WHAT NEEDS TO BE DONE. Gather the lines from the material that contain "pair".
** PROVIDED MATERIAL follows **
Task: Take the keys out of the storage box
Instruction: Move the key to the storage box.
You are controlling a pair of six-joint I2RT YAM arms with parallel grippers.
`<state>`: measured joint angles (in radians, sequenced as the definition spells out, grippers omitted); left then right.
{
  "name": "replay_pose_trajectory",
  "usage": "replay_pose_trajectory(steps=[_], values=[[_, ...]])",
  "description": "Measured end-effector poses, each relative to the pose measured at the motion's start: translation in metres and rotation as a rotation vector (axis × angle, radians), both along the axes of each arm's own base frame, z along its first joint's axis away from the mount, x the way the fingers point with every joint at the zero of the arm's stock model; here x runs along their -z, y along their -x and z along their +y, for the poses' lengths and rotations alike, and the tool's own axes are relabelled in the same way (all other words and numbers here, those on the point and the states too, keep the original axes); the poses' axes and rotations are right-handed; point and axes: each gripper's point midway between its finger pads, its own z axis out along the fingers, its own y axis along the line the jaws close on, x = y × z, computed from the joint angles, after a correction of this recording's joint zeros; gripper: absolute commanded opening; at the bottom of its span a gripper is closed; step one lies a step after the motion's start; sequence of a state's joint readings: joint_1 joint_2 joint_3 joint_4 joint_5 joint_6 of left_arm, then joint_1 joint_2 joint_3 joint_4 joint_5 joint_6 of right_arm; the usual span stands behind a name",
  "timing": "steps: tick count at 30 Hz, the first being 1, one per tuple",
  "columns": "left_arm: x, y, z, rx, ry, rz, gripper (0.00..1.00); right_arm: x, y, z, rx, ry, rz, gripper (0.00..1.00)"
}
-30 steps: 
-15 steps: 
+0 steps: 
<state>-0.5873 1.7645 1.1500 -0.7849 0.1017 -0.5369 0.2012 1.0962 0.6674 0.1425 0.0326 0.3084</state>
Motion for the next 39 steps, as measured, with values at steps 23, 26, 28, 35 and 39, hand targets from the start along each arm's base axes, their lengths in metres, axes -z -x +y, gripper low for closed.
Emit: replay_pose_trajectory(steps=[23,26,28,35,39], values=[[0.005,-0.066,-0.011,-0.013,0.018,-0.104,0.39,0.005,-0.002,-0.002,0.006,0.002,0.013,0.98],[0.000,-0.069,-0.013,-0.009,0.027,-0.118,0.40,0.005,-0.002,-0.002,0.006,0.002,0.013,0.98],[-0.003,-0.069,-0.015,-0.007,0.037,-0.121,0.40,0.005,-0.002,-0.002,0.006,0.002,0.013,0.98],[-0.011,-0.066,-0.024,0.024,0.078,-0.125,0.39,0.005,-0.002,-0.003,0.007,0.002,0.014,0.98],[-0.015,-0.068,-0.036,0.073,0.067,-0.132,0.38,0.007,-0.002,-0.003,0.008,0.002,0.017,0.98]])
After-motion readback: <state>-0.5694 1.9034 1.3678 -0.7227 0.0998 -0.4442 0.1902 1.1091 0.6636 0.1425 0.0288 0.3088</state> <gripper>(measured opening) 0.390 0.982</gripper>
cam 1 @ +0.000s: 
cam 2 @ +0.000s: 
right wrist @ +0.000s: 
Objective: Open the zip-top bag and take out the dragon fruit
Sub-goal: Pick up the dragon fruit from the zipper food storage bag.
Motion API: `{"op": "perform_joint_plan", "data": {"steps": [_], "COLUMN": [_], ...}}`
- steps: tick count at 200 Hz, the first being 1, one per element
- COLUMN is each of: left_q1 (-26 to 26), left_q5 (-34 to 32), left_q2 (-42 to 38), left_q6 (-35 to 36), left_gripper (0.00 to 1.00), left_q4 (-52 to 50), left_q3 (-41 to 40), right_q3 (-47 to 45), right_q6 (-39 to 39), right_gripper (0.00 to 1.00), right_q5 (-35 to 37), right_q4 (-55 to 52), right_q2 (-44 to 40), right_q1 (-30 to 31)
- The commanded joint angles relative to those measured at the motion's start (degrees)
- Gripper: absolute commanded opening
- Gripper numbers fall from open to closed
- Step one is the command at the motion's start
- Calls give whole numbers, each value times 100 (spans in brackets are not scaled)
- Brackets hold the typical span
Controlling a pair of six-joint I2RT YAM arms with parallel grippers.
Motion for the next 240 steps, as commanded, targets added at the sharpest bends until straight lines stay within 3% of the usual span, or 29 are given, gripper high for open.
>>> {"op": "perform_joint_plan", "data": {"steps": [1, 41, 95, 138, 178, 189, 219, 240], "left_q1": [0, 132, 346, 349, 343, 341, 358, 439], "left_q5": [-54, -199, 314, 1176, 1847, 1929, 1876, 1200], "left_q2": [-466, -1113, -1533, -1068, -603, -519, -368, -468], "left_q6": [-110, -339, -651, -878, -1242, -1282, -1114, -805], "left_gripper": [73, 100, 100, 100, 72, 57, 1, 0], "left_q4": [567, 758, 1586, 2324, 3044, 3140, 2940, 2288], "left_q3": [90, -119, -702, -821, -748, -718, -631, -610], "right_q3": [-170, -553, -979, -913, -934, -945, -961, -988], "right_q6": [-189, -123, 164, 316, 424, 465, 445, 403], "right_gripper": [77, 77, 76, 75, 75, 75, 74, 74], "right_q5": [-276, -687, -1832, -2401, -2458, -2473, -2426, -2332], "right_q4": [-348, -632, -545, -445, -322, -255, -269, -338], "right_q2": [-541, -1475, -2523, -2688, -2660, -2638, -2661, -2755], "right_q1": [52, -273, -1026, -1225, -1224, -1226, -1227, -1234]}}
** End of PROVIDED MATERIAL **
ANSWER TO THE EXERCISE.
You are controlling a pair of six-joint I2RT YAM arms with parallel grippers.
Controlling a pair of six-joint I2RT YAM arms with parallel grippers.

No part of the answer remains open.